From these three examples, humans have demonstrated both ability and a tendency to use technologies to manipulate their environment, sometimes with disastrous results. Our nature does not, however, necessitate a global environmental or societal failure.  Environmental failures most often occur in isolated and primitive societies with marginal agricultural potential.  The entire ecosystem, though a closed system, has recuperation and production capabilities that far exceed any individual example. One cannot scale the example microcosms to the entire planet.   Furthermore, modern technologies offer some solutions to many environmental problems, suggesting some support for scientific optimism. With such a large and complex ecosystem, patterns and properties emerge that cannot be reduced to individual components. For example, interactions within food webs complicate our understanding of the importance of the effect of biodiversity on ecosystem health (Loreau).  History shows us that humans, perhaps from genetic dispositions, have a continuing, and inevitable tendency to manipulate their environment.  The solution to environmental degradation, therefore, is not to cease environmental manipulation, but to practice wise environmental manipulation.  Cultural manifestations determine how we express this disposition, and ultimately will determine the future.

Literature Cited

Ehrlich, Paul. 2000. “Human Natures.” Radio Interview. NPR. Available: http://www.npr.org/templates/story/story.php?storyId=1113131.

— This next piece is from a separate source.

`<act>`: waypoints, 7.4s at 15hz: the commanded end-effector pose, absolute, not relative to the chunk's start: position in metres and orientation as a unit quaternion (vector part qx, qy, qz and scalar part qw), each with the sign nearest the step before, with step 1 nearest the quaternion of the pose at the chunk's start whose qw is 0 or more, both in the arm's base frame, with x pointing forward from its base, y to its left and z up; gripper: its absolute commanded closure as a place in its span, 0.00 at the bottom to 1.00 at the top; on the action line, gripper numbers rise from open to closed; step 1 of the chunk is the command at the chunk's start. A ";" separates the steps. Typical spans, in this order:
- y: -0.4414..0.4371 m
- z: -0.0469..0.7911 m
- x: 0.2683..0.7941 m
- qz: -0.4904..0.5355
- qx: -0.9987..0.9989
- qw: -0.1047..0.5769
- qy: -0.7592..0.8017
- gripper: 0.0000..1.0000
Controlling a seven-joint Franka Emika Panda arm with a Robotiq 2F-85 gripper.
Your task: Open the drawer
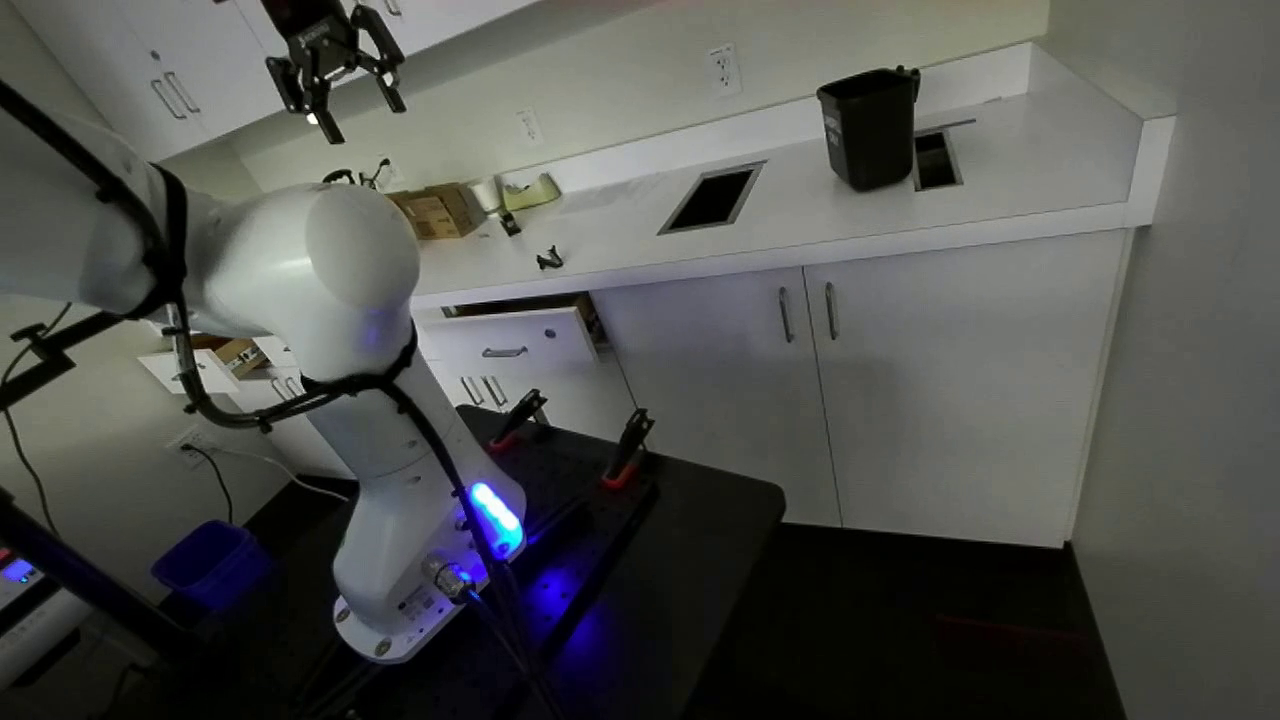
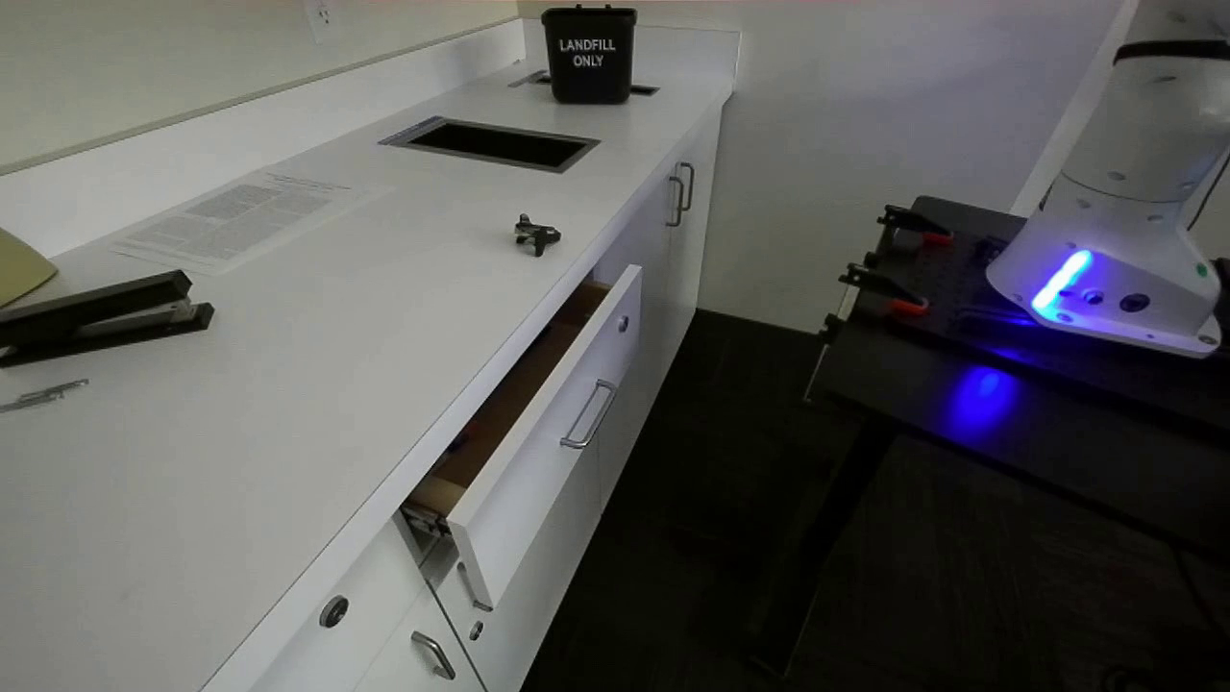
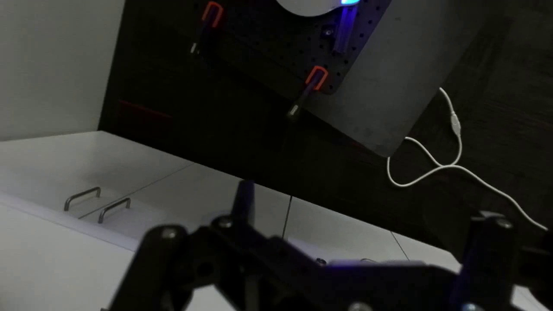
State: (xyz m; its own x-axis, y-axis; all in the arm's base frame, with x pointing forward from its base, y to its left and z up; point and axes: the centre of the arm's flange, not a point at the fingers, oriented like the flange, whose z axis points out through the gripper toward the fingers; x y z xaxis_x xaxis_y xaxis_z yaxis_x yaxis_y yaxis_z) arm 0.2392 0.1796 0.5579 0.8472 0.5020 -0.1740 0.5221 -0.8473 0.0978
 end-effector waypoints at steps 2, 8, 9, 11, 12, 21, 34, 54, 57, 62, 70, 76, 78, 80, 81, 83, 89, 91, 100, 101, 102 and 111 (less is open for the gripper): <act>0.227 0.516 0.231 -0.083 0.925 0.143 0.341 0.00; 0.227 0.515 0.224 -0.096 0.923 0.145 0.343 0.00; 0.227 0.515 0.224 -0.096 0.923 0.145 0.343 0.00; 0.237 0.509 0.225 -0.093 0.922 0.170 0.335 0.00; 0.245 0.503 0.224 -0.091 0.919 0.190 0.333 0.00; 0.361 0.362 0.194 -0.052 0.846 0.353 0.396 0.00; 0.389 0.291 0.190 0.031 0.806 0.408 0.428 0.00; 0.461 0.098 0.194 0.212 0.697 0.568 0.384 0.00; 0.471 0.077 0.207 0.264 0.644 0.571 0.435 0.00; 0.486 0.033 0.216 0.375 0.581 0.530 0.491 0.00; 0.481 -0.022 0.204 0.399 0.582 0.507 0.494 0.00; 0.475 -0.028 0.204 0.383 0.581 0.516 0.499 0.00; 0.477 -0.030 0.207 0.384 0.580 0.518 0.497 0.00; 0.480 -0.039 0.213 0.386 0.578 0.517 0.500 0.00; 0.481 -0.043 0.215 0.388 0.575 0.516 0.502 0.00; 0.482 -0.050 0.220 0.395 0.568 0.515 0.505 0.00; 0.477 -0.072 0.233 0.408 0.554 0.524 0.502 0.00; 0.477 -0.077 0.235 0.409 0.551 0.527 0.501 0.25; 0.485 -0.079 0.241 0.418 0.545 0.532 0.494 0.88; 0.485 -0.078 0.243 0.420 0.544 0.534 0.492 0.95; 0.486 -0.076 0.243 0.422 0.543 0.537 0.489 1.00; 0.497 -0.074 0.198 0.419 0.561 0.522 0.487 0.97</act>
State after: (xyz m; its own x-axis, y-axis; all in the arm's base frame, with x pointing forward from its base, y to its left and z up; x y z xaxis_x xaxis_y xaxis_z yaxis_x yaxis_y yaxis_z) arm 0.2339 0.4840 -0.0737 0.1888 0.9809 -0.0472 0.1040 0.0278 0.9942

Grossman, Robert. 2002. “Aboriginal Climate Change.” Radio Interview. NPR. Available: http://www.npr.org/templates/story/story.php?storyId=1140067.

Loreau, et al. 2001. “Biodiversity and Ecosystem Functioning: Current Knowledge and Future Challenges.” Science. 294: 804-808.

McCrone, John. 2000. “Fired Up.” New Scientist. Online Internet. Available: www.newscientist.com. 20 May 2000.

Ponting, Clive. A Green History of the World: The Environment and the Collapse of Great Civilizations. New York: St. Martin's Press, 1992.

Pringle, Heater. 1997. “Death in Norse Greenland.” Science. 275: 924-926.

Wade, Nicholas. 2002. “From Wolf to Dog, Yes, but When?” The New York Times. 22. Nov. 2002.